Only the lines from the one holding "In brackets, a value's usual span" to the end of the data should be echoed, exactly as they appear, minus the pictures.

*** Opening Supplied information ***

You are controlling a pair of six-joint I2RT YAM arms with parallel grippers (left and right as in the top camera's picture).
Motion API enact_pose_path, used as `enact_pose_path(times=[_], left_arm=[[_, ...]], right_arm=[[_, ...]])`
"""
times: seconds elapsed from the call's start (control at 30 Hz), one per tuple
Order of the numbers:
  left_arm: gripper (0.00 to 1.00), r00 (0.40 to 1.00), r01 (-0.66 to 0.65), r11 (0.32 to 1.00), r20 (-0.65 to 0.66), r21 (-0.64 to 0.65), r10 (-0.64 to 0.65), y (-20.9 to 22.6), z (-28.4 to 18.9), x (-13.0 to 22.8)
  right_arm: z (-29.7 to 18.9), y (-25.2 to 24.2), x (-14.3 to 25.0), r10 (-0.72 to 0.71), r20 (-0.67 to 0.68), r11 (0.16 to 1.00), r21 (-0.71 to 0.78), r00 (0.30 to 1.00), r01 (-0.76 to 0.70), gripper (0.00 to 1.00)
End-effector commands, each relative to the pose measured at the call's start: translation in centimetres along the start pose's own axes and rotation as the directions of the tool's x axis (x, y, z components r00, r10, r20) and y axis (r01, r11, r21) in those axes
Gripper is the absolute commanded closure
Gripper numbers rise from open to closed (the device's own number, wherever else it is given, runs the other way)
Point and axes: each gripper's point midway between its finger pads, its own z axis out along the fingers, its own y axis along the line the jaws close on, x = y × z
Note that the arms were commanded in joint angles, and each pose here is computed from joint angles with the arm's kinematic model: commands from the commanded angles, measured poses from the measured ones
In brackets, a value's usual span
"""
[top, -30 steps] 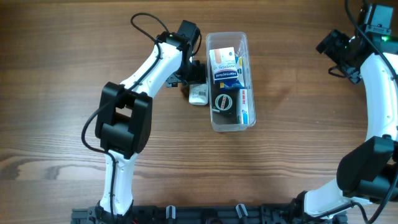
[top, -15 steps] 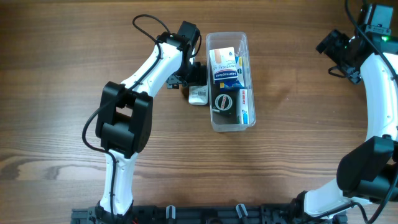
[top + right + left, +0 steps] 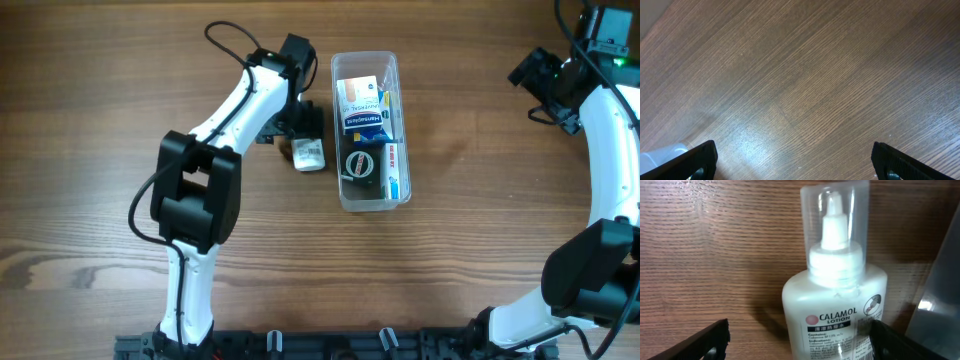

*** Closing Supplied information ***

→ Answer section:
In brackets, a value's usual span
"""
[top, -30 steps] 
[top, -15 steps] 
[top + right + left, +0 steps] 

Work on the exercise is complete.